### EXERCISE
Reproduce the full listing below exactly. Do not include the pictures.

....

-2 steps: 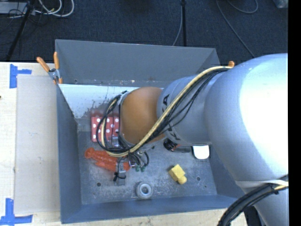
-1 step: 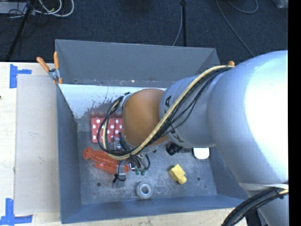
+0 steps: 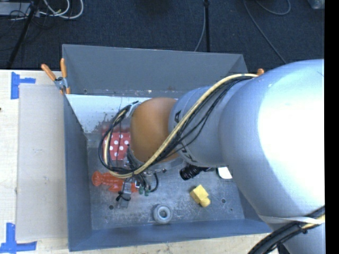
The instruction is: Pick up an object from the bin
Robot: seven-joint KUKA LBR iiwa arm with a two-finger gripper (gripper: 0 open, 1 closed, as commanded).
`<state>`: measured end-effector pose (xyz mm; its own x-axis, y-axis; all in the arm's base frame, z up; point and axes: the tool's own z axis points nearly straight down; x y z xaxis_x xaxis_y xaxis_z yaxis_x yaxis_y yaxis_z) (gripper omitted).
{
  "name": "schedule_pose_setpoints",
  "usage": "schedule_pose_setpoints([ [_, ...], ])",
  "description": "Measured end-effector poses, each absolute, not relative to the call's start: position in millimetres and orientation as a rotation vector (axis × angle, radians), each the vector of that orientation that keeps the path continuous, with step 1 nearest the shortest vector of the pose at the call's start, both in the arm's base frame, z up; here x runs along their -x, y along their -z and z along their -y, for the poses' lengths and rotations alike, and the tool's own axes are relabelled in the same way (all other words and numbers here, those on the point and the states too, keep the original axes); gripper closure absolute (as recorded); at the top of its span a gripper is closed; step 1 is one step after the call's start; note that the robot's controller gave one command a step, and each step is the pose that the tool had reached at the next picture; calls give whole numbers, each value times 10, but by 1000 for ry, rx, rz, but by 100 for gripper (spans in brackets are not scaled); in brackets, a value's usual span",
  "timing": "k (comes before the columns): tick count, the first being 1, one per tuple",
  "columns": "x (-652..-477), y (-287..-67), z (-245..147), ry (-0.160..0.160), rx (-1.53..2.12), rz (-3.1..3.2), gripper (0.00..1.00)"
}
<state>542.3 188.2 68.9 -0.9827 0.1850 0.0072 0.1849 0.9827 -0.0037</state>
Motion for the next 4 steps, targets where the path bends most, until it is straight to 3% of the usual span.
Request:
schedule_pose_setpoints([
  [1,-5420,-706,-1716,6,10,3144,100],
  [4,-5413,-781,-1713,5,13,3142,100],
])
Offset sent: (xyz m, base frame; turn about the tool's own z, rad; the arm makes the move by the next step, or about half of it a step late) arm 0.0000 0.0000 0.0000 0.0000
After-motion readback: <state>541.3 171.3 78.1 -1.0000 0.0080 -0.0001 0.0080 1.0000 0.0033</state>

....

### WRITTEN REPLY
-2 steps: 
-1 step: 
+0 steps: 
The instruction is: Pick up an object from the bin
Robot: seven-joint KUKA LBR iiwa arm with a two-finger gripper (gripper: 0 open, 1 closed, as commanded).
`<state>`: measured end-effector pose (xyz mm; its own x-axis, y-axis; all in the arm's base frame, z up; point and axes: the tool's own z axis points nearly straight down; x y z xaxis_x xaxis_y xaxis_z yaxis_x yaxis_y yaxis_z) (gripper omitted).
{
  "name": "schedule_pose_setpoints",
  "usage": "schedule_pose_setpoints([ [_, ...], ])",
  "description": "Measured end-effector poses, each absolute, not relative to the call's start: position in millimetres and orientation as a rotation vector (axis × angle, radians), each the vector of that orientation that keeps the path continuous, with step 1 nearest the shortest vector of the pose at the call's start, both in the arm's base frame, z up; here x runs along their -x, y along their -z and z along their -y, for the poses' lengths and rotations alike, and the tool's own axes are relabelled in the same way (all other words and numbers here, those on the point and the states too, keep the original axes); gripper closure absolute (as recorded); at the top of its span a gripper is closed; step 1 is one step after the call's start; note that the robot's controller gave one command a step, and each step is the pose that the tool had reached at the next picture; calls give whole numbers, each value times 10, but by 1000 for ry, rx, rz, but by 100 for gripper (spans in brackets are not scaled); in brackets, a value's usual span",
  "timing": "k (comes before the columns): tick count, the first being 1, one per tuple",
  "columns": "x (-652..-477), y (-287..-67), z (-245..147), ry (-0.160..0.160), rx (-1.53..2.12), rz (-3.1..3.2), gripper (0.00..1.00)"
}
<state>542.3 188.2 68.9 -0.9827 0.1850 0.0072 0.1849 0.9827 -0.0037</state>
Motion for the next 4 steps, targets where the path bends most, until it is straight to 3% of the usual span.
Request:
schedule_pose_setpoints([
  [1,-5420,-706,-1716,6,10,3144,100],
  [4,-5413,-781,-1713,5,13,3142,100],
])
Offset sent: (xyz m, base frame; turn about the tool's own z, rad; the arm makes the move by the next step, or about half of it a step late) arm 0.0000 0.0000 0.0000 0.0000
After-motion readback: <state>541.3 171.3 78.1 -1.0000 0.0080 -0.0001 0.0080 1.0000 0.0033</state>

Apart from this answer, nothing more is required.